Applying summary statistics offers hints, but these techniques are limited in the insights they can reveal. Visual “interestingness” is difficult to quantify, but people know it when they see it. Anscombe’s Quartet is the classic statistics example of how datasets with identical summary statistics can have clearly different visual appearances when displayed on a scatterplot. Autodesk Research expanded on this idea with their paper on the Datasaurus Dozen.
“Same Stats, Different Graphs”
Despite the advantage of graphics in these special situations, summary statistics are still valuable. Unlike pictures, numbers can be used as search criteria and thresholds in alerts, and take up less visual space.

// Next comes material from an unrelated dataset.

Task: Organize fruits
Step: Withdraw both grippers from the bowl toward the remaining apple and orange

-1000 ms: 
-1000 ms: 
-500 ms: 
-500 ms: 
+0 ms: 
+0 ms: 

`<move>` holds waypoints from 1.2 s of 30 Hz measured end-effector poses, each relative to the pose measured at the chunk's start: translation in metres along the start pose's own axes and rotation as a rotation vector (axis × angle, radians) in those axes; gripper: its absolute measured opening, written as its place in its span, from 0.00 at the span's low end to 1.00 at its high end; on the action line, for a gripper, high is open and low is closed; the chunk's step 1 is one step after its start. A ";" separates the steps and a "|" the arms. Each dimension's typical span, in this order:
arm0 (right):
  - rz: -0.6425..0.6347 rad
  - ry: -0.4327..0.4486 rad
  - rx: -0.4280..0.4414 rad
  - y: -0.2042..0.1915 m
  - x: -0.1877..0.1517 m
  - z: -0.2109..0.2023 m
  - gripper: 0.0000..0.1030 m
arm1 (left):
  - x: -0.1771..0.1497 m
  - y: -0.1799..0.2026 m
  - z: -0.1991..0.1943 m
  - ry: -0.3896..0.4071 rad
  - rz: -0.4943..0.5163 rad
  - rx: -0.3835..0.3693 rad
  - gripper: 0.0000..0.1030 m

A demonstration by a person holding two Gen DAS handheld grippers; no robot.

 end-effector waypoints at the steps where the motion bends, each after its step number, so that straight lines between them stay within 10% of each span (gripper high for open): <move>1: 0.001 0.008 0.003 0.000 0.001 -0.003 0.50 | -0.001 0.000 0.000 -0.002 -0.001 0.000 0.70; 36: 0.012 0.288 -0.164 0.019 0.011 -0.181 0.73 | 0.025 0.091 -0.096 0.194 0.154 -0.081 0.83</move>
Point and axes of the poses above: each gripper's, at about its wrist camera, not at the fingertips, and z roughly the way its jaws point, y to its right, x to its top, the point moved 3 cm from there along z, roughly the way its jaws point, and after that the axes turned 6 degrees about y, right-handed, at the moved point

There are efforts to help visual tools fulfill some of those roles. Systems for searching by visual “motif” exist (see Fred Ohman’s mHealth Timeseries Data Dashboard), but are computationally expensive and constrained in the type of motif that can be searched for (summaries of single timeseries). For example, I don’t know of tools that let you search for a “dinosaur picture” in a dataset. Sparklines (word-sized data graphics) are very space efficient, but are challenging to make without specialized programming or spreadsheet software.
Luckily, it isn’t necessary to pick just graphics or words, since effective data UIs will leverage both techniques.
If you’re reading this blog, you probably already use visuals during data exploration. I’ll save further elaboration on examples of visual analytic approaches for future posts.
Running Out of Visual Variables
The purpose of this section is to highlight that you don’t need to have “big data” to run into problems of high dimensionality. If you’re already convinced this is true, feel free to skip to the next heading.
Any spreadsheet with 4 or more columns has the potential to run into challenges of high dimensionality. In his 1996 paper The Eyes Have It, Professor Ben ”information-seeking mantra” Schneiderman’s placed one, two, and three dimendional datasets into their own categories, but binned everything beyond three into the “multi-dimensional” bucket.
Simply knowing that visualizing might reveal insights doesn’t help with picking dimensions or visual encodings. A frequent challenge in visualization is selecting useful dimensions, and picking the right encodings for them. This process is highly iterative. It is difficult to know the “ideal combination” without actually trying the encodings on actual data, hence the importance of having tools that let users quickly try different encoding strategies. I recommend tools in the Vega or Grammar of Graphics (ggplot, plotly, Tableau, etc) families for a spin, as they make it easy to transition between encodings.
It doesn’t take many dimensions to exhaust our palette of visual variables when making readable graphics. In problem-solving visualizations (versus data art), we are typically afforded 2 positional variables (x and y), and a dash of color/opacity, shape, and size for flavor. If we’re feeling ambitious, we might toss in animation for a temporal dimension (the prime example is Hans Rosling showing 5 variables at once in the Gapminder Talk. This presentation tracks progress in nation growth through mapping data to 2D position, color, circle area, and time. One could add more visual encodings arbitrarily, but readability quickly deteriorates.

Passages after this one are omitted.